Go over the listing below line by line and tally those containing "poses". Give only the tally.
Source data below:
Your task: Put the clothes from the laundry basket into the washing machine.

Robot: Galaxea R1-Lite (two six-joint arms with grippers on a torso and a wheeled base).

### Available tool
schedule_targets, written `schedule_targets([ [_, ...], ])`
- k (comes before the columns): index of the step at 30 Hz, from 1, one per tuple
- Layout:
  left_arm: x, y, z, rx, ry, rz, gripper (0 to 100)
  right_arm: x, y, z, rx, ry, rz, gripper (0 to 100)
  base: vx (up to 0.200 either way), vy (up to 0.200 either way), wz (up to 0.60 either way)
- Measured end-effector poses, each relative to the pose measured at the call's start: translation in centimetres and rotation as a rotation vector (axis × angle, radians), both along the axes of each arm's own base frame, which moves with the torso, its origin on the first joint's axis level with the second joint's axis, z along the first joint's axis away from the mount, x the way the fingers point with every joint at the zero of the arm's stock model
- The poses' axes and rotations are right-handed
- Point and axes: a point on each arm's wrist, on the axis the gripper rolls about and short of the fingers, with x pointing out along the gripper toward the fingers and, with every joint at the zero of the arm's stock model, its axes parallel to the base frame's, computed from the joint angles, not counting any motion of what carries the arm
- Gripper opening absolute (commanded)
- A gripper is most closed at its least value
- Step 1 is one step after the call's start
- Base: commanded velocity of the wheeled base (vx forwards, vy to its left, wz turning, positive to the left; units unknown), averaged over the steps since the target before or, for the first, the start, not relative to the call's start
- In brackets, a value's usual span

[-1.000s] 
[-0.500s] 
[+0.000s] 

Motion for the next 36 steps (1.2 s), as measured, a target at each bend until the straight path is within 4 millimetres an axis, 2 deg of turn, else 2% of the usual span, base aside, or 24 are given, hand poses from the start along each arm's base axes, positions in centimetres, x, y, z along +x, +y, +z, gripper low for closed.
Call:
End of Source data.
Result of this task →
3